▶ What is being asked:
Give back exactly the lines of the data below, starting with the line that has "Indicate the crushed" and going on through the line that has "<point>217,211</point>".

▶ Task inputs:

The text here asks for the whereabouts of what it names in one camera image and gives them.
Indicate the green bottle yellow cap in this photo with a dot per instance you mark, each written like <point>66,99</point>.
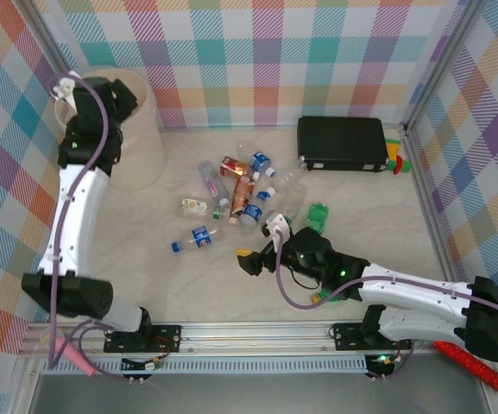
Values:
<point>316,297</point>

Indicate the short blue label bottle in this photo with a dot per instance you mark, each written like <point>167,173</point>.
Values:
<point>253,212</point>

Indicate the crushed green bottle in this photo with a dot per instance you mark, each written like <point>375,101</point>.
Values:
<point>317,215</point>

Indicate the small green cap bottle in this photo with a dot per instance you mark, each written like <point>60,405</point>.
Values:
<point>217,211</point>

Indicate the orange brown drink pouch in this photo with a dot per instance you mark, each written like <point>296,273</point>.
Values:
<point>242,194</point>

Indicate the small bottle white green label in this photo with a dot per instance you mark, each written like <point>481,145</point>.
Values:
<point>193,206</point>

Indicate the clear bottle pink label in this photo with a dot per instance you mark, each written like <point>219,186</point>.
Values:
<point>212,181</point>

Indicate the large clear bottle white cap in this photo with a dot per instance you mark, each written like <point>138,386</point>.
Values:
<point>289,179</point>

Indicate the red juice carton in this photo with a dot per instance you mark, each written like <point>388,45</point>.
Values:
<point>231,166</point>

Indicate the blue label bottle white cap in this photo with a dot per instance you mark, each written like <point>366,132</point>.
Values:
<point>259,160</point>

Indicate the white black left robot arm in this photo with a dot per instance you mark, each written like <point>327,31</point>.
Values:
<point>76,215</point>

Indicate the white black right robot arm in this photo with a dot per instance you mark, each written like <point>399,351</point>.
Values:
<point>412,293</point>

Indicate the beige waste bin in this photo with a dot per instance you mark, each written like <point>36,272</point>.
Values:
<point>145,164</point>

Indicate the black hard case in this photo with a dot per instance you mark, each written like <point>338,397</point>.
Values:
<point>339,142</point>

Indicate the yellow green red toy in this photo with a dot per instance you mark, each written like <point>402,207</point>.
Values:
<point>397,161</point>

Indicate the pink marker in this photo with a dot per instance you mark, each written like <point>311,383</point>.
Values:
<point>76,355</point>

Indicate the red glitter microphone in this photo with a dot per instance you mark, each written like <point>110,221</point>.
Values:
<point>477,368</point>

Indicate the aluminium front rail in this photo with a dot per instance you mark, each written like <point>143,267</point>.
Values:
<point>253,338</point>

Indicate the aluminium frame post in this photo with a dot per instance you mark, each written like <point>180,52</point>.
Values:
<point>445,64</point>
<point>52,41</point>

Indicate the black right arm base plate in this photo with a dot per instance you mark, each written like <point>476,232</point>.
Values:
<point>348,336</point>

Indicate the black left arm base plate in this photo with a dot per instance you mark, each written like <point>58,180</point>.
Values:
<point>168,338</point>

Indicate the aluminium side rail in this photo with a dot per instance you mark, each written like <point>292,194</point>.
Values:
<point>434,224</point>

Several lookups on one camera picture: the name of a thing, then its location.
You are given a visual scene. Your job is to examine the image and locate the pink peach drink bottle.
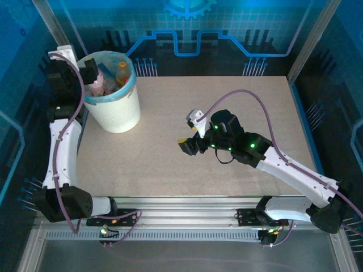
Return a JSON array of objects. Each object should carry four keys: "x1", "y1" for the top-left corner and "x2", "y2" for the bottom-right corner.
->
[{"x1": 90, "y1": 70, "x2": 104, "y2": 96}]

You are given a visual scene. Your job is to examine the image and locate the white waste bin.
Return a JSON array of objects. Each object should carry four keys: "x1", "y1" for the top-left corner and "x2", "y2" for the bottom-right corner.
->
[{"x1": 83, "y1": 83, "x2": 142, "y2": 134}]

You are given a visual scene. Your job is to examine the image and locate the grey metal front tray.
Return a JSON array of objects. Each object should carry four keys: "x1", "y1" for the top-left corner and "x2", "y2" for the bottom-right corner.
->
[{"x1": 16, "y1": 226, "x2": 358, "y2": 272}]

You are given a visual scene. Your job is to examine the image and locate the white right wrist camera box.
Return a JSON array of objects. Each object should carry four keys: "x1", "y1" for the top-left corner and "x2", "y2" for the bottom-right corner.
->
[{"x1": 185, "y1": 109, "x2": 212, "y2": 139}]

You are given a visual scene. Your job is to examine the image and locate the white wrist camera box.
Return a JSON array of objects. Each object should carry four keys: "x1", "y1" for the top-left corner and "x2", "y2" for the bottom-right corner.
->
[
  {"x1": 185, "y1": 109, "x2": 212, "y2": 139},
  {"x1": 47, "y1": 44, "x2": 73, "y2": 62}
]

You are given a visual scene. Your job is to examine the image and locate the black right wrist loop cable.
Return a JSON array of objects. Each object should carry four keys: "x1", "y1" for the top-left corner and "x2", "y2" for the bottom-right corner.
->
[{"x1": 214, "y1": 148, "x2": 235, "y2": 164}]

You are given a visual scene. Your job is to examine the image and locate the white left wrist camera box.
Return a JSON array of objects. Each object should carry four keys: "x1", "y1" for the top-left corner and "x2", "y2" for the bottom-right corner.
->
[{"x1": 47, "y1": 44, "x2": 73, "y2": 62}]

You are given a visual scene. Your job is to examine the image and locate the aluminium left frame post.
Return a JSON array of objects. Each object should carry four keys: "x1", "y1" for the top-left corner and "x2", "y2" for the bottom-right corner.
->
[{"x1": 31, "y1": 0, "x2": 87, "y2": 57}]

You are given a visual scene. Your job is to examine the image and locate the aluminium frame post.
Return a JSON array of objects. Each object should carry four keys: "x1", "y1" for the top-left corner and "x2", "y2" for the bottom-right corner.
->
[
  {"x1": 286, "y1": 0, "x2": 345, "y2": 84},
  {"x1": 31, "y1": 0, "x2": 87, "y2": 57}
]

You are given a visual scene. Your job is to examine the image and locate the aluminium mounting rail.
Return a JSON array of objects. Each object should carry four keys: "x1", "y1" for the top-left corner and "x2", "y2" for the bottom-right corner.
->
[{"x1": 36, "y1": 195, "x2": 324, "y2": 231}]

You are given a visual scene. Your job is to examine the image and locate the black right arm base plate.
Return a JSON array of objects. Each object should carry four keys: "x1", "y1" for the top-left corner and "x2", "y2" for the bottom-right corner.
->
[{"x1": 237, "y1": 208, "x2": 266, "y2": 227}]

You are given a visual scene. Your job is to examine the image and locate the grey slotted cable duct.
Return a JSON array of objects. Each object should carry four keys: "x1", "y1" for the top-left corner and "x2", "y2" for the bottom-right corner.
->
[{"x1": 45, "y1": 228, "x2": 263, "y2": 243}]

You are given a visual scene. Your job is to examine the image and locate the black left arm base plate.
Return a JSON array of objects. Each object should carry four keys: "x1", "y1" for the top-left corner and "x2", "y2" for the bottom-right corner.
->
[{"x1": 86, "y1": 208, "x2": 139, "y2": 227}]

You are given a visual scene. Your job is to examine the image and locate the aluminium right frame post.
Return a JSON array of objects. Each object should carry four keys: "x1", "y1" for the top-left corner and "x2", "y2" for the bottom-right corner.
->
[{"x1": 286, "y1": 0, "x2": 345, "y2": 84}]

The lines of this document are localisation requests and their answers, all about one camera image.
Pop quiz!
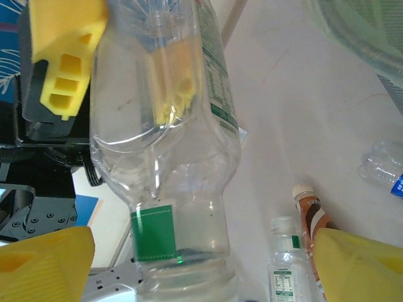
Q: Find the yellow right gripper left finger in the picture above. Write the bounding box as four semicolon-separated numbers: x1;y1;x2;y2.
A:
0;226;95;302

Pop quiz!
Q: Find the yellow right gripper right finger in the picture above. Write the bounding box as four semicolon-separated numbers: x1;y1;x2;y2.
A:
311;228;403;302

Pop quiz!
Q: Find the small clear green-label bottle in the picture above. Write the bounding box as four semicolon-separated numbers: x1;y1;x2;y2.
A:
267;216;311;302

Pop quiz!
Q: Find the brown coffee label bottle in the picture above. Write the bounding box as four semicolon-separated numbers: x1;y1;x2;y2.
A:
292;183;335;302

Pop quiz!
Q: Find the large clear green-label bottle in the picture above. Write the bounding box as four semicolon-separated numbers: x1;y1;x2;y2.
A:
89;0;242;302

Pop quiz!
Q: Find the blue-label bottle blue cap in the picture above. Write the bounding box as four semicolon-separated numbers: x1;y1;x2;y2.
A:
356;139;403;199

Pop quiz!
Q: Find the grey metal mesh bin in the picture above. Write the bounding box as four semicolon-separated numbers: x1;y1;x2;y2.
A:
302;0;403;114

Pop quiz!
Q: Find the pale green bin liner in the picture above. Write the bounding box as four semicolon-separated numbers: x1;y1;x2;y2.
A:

▶ Solution for this problem:
Indicate the crushed green bottle in this photo with a dot per instance you mark, each written like <point>375,101</point>.
Values:
<point>317,215</point>

Indicate the small green cap bottle in this photo with a dot per instance you mark, each written like <point>60,405</point>.
Values:
<point>217,211</point>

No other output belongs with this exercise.